Provided, That imported salt in bond may be used in curing fish taken by vessels licensed to engage in the fisheries and in curing fish on the shores of the navigable waters of the United States, under such regulations as the Secretary of the Treasury shall prescribe; and upon proof that the salt has been used for either of the purposes stated in this proviso, the duties on the same shall be remitted.

It further appears from the record that the warehousing bond given herein expired by its terms on January 1, 1924, that no application for renewal thereof was made by the importer, and that the same was not renewed. The collector states in his report that this salt was not used during the season of 1923, but during the season of 1924, and this fact is conceded by appellants and conclusively shown by the record.

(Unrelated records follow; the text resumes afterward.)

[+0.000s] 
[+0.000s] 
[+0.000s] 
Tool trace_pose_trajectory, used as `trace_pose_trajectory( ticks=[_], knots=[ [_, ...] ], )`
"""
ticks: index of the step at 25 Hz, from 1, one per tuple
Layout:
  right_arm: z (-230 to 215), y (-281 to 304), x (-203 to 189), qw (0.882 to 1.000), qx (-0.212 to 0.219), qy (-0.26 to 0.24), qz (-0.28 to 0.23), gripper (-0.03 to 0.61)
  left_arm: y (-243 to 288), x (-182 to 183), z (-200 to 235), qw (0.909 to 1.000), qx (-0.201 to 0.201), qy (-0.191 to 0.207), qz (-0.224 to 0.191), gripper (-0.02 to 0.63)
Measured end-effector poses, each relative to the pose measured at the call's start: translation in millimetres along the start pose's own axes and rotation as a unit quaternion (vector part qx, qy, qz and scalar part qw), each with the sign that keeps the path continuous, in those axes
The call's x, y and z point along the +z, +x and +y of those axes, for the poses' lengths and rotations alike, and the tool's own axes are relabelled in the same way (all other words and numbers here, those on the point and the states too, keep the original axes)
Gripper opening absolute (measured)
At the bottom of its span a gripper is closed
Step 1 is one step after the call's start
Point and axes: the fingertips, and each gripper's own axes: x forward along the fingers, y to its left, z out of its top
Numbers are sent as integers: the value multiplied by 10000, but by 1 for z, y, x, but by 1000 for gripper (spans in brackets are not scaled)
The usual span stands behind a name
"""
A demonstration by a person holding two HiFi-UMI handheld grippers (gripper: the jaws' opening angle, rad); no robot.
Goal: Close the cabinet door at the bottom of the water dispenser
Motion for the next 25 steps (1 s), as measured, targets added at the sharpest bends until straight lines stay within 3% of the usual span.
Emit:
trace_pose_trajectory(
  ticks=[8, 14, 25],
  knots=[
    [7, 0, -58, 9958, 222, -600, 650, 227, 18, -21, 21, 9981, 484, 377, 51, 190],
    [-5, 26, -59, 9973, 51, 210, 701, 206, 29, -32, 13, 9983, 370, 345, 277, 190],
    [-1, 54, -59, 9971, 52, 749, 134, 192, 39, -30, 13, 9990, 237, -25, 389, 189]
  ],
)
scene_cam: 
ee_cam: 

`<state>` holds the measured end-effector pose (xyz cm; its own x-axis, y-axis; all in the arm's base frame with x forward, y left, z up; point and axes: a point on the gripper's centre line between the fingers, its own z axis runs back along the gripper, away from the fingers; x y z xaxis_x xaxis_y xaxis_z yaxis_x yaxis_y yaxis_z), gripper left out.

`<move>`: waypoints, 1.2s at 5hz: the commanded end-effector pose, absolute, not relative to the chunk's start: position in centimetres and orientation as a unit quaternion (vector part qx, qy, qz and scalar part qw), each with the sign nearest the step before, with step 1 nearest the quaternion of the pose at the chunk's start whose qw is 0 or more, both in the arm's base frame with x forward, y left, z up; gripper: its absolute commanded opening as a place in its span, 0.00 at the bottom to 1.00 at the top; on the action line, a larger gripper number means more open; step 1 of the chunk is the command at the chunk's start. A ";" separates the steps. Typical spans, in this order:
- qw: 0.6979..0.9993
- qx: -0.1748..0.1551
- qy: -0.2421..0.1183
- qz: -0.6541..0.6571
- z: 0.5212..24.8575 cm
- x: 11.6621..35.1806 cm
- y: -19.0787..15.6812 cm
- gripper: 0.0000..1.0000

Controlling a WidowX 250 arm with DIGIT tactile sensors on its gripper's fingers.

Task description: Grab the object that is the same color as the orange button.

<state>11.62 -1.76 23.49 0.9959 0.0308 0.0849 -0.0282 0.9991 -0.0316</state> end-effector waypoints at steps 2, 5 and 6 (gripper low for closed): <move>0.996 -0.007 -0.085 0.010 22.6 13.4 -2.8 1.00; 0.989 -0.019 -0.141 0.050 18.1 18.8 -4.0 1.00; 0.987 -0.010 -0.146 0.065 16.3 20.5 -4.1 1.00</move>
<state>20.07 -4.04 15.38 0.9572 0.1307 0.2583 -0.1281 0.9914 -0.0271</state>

On January 6, 1925, the importer filed with the collector three affidavits as his proof that the imported salt had been used for purposes stated in the said proviso to section 313 and asked for remission of duties upon the salt imported under said section. The collector refused to remit the duties and liquidated the same on January 16, 1925. The importer thereupon protested. Upon appeal to the court below, the various protests were consolidated and, after a hearing thereon, said protests were overruled and judgment entered sustaining the collector’s classification. From that judgment the importers have appealed to this court.

*402In the view we take of this appeal it will be necessary to discuss only one of the questions presented. It is contended by the Government that if all that is claimed by the importers as to the use of the salt bo conceded, the importers have not brought themselves within the statute and the regulations of the Secretary of the Treasury made in pursuance thereof and hence can not be sustained in their protests.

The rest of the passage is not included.